EXERCISE DIRECTIONS:
The answer is to be the lines below that lie between the line holding "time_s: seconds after" and the line holding "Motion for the", inclusive, transcribed exactly and free of pictures.

COLLECTED DATA:
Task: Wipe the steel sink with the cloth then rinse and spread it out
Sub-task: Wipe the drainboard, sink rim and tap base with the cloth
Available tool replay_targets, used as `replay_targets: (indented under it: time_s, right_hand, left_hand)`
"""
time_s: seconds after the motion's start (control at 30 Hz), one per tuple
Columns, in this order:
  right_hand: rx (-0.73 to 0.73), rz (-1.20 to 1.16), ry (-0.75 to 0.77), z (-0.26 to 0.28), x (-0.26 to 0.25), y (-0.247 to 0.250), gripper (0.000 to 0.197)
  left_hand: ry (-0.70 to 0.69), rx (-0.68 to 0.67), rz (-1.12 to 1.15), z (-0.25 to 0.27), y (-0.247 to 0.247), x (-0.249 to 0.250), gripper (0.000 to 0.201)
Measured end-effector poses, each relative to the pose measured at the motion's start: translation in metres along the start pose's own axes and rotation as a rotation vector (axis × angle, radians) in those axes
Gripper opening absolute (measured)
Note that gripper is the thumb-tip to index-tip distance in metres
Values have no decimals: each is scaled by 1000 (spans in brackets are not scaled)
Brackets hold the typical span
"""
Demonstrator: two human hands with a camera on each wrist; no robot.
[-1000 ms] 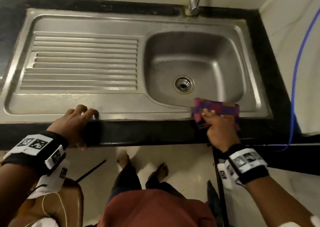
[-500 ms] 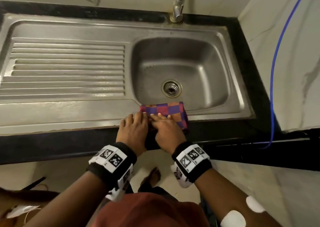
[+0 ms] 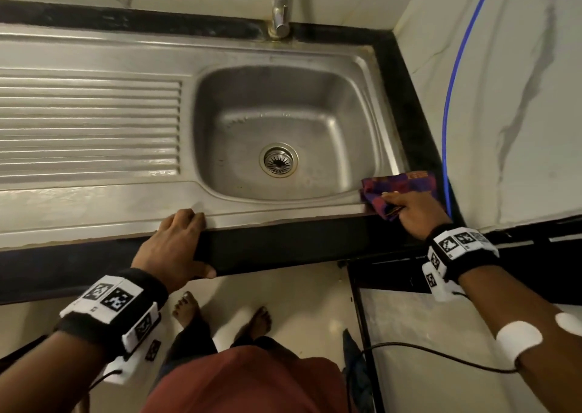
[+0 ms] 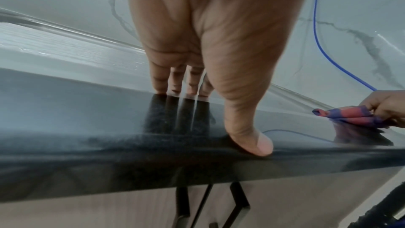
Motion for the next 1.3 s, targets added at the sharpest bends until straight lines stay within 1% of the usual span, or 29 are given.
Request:
replay_targets:
  time_s: [0.13, 0.23, 0.27, 0.37, 0.43, 0.5, 0.6, 0.63, 0.7, 0.8, 0.83, 0.9, 0.97, 1.03, 1.17, 1.3]
  right_hand:
    - [26, 25, 6, -1, -3, -8, 45]
    - [55, 52, 47, 14, -35, -12, 47]
    - [51, 38, 93, 21, -54, -17, 47]
    - [6, 6, 318, 39, -129, -38, 46]
    - [-58, 7, 473, 47, -191, -54, 50]
    - [-150, 36, 593, 54, -260, -75, 51]
    - [-234, 210, 676, 44, -345, -113, 54]
    - [-243, 247, 683, 36, -364, -121, 56]
    - [-257, 279, 679, 22, -383, -124, 60]
    - [-281, 314, 716, 23, -381, -115, 59]
    - [-288, 285, 719, 30, -375, -112, 61]
    - [-336, 155, 687, 45, -358, -108, 66]
    - [-367, 1, 605, 50, -331, -103, 69]
    - [-333, -86, 509, 44, -299, -91, 64]
    - [-248, -115, 355, 33, -227, -62, 51]
    - [-143, -96, 97, 19, -156, -41, 49]
  left_hand:
    - [-15, -45, -55, 10, 1, -12, 117]
    - [42, -47, -104, 25, 9, -36, 119]
    - [51, -55, -116, 29, 12, -43, 117]
    - [49, -79, -136, 32, 21, -56, 112]
    - [36, -81, -120, 30, 22, -59, 109]
    - [29, -70, -90, 28, 20, -61, 107]
    - [40, -51, -62, 26, 17, -70, 108]
    - [52, -39, -53, 26, 17, -73, 109]
    - [48, -22, -55, 26, 17, -82, 110]
    - [21, 3, -73, 26, 11, -92, 111]
    - [10, 8, -71, 26, 9, -94, 111]
    - [-6, 1, -80, 26, 9, -96, 108]
    - [-10, -4, -96, 27, 10, -96, 103]
    - [-16, -8, -111, 28, 14, -94, 104]
    - [-40, -8, -98, 27, 13, -93, 111]
    - [-25, -6, -102, 27, 8, -93, 120]
Point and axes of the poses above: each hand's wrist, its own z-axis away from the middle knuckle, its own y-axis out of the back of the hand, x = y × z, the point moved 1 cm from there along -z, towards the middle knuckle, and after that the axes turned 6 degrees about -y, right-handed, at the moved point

ANSWER TO THIS PROBLEM:
time_s: seconds after the motion's start (control at 30 Hz), one per tuple
Columns, in this order:
  right_hand: rx (-0.73 to 0.73), rz (-1.20 to 1.16), ry (-0.75 to 0.77), z (-0.26 to 0.28), x (-0.26 to 0.25), y (-0.247 to 0.250), gripper (0.000 to 0.197)
  left_hand: ry (-0.70 to 0.69), rx (-0.68 to 0.67), rz (-1.12 to 1.15), z (-0.25 to 0.27), y (-0.247 to 0.247), x (-0.249 to 0.250), gripper (0.000 to 0.201)
Measured end-effector poses, each relative to the pose measured at the motion's start: translation in metres along the start pose's own axes and rotation as a rotation vector (axis × angle, radians) in those axes
Gripper opening absolute (measured)
Note that gripper is the thumb-tip to index-tip distance in metres
Values have no decimals: each is scaled by 1000 (spans in brackets are not scaled)
Brackets hold the typical span
"""
Demonstrator: two human hands with a camera on each wrist; no robot.
[-1000 ms] 
[-500 ms] 
[+0 ms] 
[+0 ms] 
Motion for the next 1.3 s, targets added at the sharpest bends until straight lines stay within 1% of the usual span, or 29 are given.

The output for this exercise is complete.